▶ **Saved entries**
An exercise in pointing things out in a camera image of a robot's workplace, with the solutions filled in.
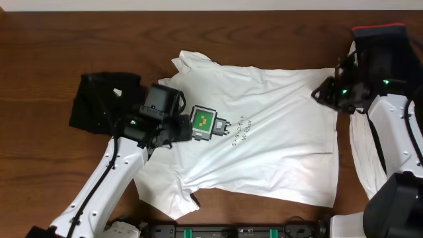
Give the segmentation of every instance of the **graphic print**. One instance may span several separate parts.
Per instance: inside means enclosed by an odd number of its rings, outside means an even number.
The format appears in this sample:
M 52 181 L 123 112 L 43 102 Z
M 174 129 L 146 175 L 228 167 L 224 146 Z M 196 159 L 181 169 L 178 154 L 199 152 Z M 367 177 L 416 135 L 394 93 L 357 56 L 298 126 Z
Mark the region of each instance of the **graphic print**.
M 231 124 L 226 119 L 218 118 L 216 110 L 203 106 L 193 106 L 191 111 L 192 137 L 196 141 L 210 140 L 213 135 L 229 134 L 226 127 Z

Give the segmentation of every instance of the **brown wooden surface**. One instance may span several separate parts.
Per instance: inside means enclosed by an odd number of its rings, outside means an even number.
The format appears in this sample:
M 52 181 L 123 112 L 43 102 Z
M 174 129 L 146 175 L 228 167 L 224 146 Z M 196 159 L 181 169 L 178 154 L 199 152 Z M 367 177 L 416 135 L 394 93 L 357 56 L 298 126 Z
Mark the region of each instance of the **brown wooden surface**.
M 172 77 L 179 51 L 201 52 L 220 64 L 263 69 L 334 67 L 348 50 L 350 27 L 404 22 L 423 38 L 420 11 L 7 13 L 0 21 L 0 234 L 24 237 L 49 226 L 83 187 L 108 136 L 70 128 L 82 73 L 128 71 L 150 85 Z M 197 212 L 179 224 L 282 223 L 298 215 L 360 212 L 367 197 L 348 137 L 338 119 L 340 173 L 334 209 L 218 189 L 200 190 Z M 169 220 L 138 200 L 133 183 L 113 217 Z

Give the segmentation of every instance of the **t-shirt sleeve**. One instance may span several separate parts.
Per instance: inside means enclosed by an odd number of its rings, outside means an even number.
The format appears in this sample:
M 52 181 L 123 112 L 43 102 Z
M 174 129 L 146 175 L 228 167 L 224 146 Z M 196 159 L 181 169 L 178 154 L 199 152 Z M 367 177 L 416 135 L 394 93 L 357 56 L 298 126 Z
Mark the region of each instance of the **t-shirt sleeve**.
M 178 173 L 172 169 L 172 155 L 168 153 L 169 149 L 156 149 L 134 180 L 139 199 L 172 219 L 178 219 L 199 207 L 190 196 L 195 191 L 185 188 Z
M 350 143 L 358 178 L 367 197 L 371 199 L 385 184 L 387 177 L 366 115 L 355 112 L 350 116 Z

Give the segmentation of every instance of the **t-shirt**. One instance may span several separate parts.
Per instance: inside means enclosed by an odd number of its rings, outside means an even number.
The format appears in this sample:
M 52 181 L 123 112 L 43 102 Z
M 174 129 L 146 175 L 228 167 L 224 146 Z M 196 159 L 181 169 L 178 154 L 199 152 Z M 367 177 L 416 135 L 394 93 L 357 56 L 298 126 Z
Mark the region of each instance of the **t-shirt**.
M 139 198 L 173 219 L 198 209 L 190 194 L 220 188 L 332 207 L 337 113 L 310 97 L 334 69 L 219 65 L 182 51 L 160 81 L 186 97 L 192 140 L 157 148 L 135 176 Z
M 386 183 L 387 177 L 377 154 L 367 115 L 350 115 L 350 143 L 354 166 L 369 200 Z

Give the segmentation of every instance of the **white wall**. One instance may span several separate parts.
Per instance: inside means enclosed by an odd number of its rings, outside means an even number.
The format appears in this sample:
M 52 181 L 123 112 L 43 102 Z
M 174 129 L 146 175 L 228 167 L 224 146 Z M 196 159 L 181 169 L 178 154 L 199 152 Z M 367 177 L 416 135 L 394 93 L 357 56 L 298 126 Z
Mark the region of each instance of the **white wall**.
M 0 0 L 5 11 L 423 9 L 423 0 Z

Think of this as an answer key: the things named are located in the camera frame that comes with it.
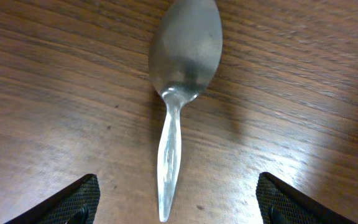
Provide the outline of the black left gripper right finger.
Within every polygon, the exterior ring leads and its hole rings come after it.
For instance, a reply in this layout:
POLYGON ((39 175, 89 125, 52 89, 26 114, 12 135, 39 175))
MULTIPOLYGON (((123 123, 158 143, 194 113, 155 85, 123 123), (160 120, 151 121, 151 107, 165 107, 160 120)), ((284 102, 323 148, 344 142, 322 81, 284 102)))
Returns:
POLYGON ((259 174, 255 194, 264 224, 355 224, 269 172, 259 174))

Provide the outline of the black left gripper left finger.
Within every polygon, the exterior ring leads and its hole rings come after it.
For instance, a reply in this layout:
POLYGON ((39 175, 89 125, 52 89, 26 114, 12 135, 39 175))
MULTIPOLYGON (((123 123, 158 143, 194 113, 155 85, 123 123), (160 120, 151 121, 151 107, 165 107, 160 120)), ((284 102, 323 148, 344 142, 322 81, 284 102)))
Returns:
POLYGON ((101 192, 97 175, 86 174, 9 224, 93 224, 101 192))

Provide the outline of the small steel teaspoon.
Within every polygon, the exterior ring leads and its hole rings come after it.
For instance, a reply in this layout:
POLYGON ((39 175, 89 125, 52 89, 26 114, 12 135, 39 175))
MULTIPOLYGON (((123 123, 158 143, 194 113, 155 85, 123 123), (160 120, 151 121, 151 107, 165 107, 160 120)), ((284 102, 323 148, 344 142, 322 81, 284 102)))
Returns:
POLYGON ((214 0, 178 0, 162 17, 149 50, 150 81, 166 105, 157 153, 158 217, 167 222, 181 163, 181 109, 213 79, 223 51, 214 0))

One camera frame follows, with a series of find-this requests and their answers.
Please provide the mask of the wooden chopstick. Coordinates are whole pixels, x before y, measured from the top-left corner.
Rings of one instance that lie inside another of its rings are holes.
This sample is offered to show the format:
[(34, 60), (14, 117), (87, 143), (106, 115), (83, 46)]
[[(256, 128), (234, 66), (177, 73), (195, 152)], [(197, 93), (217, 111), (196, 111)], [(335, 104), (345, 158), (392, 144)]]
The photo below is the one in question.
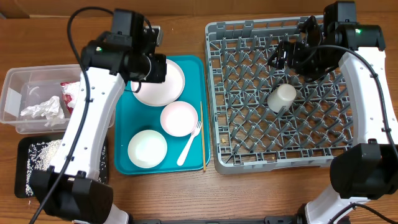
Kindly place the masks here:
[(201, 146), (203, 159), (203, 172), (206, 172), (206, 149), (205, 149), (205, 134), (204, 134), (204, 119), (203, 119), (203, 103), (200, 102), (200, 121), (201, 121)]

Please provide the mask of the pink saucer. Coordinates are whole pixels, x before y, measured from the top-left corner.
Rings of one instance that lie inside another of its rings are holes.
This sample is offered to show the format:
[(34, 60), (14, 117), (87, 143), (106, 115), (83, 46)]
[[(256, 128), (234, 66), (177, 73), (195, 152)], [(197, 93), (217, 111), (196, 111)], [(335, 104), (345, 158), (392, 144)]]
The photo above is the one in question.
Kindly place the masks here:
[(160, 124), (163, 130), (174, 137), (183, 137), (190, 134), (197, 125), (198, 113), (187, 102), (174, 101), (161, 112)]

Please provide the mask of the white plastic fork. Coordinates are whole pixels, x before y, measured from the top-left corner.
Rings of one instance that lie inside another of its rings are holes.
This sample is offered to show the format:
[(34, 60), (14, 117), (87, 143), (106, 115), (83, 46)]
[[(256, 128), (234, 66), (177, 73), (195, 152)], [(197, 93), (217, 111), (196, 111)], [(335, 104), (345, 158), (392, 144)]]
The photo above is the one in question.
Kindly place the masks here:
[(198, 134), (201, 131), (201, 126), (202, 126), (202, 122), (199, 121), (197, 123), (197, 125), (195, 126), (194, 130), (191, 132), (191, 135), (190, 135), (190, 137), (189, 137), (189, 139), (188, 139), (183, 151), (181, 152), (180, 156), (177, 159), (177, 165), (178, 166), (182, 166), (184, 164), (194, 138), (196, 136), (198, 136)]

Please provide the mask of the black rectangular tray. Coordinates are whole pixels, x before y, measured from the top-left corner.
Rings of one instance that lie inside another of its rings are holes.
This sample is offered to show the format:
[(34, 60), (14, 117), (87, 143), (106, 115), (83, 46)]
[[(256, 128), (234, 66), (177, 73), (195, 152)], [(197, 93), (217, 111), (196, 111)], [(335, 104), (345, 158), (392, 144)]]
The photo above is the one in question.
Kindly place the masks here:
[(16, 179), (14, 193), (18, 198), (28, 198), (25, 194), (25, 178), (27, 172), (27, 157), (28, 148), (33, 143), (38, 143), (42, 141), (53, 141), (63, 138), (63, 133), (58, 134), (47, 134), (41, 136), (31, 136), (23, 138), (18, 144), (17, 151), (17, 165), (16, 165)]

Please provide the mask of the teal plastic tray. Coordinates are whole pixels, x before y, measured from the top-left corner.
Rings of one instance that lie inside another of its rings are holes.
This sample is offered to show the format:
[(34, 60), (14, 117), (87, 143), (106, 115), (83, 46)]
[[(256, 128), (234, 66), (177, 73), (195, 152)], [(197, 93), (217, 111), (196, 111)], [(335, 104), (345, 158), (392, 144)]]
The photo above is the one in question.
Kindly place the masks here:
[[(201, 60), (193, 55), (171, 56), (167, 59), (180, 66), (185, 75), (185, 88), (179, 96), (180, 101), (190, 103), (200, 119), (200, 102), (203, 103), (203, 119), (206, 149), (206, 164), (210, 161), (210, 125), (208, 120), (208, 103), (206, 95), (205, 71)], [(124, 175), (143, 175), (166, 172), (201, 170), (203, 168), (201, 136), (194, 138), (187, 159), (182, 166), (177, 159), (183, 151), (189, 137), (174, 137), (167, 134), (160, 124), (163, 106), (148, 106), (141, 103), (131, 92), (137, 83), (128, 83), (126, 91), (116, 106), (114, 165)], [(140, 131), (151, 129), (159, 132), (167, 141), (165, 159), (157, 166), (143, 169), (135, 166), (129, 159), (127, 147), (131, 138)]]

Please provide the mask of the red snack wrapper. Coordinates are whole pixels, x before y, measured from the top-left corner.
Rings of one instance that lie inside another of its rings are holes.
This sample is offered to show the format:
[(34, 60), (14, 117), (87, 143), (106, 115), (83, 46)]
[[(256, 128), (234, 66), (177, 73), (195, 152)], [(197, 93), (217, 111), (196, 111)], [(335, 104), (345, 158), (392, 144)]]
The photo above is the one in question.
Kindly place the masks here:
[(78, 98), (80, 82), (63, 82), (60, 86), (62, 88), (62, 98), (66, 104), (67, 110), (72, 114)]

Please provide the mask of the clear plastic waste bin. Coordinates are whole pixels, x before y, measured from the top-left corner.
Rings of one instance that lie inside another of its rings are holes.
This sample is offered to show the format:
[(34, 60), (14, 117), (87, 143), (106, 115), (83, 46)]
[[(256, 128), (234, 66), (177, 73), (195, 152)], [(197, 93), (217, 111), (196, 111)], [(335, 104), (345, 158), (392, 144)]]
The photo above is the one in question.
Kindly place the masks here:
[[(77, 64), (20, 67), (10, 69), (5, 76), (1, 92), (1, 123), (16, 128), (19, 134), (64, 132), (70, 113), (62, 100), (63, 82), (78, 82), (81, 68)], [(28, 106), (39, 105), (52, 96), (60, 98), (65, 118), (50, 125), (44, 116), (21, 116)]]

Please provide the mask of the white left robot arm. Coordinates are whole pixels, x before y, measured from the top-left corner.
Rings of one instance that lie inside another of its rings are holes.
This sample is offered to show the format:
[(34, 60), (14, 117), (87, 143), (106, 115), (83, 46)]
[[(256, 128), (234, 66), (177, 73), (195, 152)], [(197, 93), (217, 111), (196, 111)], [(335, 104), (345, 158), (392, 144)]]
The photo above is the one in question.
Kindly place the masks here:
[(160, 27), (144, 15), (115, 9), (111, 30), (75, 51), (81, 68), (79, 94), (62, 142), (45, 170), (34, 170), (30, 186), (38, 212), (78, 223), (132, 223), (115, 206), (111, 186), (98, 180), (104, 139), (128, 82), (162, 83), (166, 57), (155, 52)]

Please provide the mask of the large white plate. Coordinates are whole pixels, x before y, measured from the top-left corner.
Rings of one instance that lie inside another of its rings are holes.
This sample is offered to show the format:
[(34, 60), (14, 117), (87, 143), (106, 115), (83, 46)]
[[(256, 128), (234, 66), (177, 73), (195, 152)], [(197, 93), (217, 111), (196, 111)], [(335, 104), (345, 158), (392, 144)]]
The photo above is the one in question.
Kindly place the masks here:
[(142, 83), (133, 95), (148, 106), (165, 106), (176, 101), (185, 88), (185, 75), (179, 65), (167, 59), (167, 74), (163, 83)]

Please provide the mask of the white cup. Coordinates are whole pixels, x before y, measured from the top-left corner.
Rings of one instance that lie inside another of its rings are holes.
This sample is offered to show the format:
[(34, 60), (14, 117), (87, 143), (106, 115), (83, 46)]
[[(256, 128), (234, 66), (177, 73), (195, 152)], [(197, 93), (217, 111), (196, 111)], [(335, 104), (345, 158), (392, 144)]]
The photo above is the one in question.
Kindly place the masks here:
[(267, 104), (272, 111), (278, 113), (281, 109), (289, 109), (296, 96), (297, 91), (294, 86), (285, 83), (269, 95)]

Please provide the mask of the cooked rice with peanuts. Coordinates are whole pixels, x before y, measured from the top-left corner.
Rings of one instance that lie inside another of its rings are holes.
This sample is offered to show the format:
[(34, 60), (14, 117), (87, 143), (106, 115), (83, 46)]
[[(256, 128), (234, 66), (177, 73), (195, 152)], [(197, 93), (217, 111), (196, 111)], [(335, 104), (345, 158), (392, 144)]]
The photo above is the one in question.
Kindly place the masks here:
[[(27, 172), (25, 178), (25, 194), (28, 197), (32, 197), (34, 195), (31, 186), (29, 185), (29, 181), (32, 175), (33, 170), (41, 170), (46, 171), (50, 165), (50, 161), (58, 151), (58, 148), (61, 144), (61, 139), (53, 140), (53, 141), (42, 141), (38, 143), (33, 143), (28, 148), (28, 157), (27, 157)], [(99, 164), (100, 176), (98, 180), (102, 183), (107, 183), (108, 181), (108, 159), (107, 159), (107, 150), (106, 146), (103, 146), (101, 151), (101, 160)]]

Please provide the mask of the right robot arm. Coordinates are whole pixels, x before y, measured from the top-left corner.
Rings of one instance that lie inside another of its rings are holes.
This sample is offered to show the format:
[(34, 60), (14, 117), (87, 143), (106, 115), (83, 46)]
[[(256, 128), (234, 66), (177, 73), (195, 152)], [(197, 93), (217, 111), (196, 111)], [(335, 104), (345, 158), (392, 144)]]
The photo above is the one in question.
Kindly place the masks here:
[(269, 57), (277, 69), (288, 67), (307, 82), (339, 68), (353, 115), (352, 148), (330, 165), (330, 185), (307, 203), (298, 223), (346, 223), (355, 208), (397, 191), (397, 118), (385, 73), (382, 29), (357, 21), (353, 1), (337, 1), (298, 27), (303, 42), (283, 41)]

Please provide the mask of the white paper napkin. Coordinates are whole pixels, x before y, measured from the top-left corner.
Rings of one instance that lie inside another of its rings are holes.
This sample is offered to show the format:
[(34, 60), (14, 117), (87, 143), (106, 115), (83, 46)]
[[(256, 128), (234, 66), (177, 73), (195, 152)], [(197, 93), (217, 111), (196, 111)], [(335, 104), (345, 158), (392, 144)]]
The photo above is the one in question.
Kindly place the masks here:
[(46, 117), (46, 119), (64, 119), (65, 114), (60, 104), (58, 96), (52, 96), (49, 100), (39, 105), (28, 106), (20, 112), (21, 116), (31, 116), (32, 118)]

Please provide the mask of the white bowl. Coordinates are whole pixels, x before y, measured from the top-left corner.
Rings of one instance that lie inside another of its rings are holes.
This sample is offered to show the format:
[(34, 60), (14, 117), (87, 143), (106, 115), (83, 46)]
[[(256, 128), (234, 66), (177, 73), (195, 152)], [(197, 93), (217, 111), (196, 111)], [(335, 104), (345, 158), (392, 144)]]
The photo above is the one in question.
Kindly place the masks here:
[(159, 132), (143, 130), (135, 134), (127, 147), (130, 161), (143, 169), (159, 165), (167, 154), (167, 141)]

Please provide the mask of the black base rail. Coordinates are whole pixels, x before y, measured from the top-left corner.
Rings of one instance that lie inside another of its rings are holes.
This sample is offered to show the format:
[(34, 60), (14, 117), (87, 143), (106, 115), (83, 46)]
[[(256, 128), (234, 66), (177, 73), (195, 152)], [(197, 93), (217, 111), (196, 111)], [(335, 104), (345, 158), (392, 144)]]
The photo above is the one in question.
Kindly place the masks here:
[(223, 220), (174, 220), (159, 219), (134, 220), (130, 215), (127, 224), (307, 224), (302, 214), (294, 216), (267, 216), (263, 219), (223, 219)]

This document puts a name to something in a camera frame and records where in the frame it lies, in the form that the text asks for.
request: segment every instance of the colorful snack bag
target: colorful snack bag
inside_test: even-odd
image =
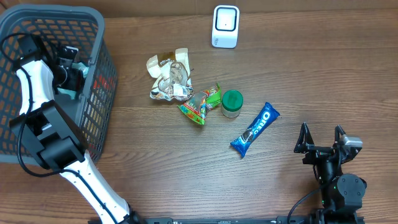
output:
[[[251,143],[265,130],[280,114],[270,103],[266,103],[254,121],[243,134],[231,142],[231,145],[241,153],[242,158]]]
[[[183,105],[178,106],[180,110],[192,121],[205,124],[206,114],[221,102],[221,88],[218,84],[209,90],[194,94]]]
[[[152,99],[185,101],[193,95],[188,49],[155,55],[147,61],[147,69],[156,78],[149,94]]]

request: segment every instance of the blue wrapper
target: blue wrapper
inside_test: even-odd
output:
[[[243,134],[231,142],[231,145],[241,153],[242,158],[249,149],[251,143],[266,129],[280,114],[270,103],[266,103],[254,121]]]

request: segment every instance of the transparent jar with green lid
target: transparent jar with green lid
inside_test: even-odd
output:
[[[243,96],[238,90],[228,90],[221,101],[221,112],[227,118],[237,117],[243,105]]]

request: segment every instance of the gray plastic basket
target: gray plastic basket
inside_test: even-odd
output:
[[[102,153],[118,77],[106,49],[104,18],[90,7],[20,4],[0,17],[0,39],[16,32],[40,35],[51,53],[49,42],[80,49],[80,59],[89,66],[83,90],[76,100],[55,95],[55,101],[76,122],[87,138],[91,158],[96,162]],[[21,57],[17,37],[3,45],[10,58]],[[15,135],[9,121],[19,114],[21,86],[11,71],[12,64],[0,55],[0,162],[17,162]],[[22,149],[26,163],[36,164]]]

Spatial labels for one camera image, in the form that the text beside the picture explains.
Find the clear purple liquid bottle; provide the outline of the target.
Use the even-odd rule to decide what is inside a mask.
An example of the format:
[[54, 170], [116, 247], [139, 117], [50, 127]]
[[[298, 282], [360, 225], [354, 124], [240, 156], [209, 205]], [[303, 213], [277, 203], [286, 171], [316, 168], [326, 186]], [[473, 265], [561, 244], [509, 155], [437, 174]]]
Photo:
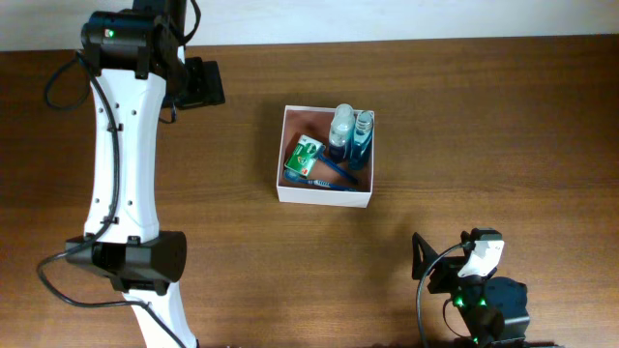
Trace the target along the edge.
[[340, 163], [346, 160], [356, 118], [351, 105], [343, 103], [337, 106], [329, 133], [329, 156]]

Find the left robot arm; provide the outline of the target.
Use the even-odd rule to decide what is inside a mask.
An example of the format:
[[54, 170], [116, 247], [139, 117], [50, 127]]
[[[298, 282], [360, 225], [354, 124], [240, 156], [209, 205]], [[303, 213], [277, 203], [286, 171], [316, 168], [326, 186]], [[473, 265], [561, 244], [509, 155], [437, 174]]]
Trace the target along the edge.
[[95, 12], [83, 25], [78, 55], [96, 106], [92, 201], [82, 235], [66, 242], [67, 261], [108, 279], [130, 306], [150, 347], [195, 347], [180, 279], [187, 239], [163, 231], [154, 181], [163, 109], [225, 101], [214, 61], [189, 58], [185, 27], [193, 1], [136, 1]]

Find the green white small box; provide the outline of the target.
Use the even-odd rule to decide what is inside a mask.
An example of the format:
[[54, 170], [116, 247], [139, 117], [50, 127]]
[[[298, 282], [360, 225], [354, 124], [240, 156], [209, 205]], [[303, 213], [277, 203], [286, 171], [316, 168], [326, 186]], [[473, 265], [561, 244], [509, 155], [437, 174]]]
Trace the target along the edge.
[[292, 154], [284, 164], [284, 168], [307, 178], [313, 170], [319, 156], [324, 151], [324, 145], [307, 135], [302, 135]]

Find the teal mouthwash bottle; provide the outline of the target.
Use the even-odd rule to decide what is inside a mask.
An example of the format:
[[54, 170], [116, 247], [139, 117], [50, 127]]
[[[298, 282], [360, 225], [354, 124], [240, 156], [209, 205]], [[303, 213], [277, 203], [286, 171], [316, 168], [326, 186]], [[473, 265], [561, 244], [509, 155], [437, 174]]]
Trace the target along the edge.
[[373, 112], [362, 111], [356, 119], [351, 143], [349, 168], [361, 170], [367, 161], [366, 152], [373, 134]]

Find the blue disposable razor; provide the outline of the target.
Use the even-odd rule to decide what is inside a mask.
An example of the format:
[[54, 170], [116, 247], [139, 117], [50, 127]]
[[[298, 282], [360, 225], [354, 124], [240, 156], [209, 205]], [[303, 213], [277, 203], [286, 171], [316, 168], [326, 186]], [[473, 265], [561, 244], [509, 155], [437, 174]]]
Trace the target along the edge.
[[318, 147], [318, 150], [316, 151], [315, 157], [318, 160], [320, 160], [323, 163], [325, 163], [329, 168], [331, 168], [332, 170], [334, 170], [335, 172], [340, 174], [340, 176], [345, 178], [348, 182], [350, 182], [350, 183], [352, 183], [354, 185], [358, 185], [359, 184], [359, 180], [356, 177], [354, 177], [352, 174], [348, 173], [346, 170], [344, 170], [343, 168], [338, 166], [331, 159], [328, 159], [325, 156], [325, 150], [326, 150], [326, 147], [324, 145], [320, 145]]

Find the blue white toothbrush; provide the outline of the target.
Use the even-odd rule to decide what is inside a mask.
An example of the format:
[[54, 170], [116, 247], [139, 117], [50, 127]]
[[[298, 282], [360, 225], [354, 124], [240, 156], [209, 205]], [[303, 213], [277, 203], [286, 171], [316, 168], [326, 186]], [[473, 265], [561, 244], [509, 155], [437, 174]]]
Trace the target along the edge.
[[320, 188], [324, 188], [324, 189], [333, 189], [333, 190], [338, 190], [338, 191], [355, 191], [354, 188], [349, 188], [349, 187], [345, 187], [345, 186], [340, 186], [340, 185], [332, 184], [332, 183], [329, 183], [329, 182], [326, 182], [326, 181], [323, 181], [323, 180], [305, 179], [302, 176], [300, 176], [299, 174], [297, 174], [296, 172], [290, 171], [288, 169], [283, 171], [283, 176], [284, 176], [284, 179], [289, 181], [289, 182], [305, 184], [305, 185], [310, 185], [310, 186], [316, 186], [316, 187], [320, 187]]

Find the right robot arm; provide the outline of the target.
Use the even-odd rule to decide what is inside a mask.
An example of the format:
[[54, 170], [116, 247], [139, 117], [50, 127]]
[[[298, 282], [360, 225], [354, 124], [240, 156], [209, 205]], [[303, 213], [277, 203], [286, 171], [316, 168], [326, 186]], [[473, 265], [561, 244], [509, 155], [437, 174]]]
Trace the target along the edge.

▶ **Activity**
How many lines in the records contain the word "separate"? Reply with that number only.

▶ **Answer**
5